* **Task objective**
Check the listing below for lines that hold "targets". How many are there? Please give only the number.

* **Material provided**

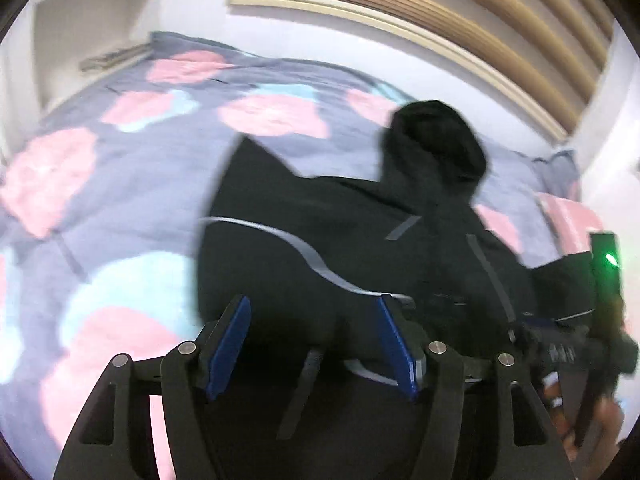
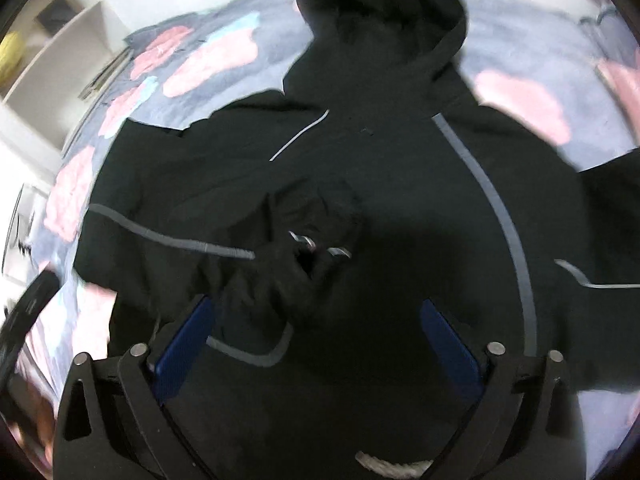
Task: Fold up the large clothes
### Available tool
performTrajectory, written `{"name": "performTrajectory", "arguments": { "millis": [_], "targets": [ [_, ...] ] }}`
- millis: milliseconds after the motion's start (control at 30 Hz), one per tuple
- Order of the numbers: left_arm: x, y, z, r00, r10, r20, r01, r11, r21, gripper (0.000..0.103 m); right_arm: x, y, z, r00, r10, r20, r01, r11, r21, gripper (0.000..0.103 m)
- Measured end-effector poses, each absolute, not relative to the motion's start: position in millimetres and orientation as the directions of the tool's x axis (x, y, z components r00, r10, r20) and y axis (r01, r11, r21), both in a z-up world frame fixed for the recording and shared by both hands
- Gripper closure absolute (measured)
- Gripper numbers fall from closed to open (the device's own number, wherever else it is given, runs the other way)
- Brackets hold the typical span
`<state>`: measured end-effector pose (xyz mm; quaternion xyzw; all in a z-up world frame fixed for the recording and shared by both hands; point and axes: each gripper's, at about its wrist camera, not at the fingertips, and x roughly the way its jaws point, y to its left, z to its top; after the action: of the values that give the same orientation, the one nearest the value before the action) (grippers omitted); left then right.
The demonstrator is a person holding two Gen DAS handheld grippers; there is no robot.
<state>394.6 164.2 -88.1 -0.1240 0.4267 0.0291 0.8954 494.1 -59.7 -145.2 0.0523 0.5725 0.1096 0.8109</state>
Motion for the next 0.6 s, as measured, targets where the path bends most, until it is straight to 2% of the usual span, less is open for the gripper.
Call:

* **Solution**
2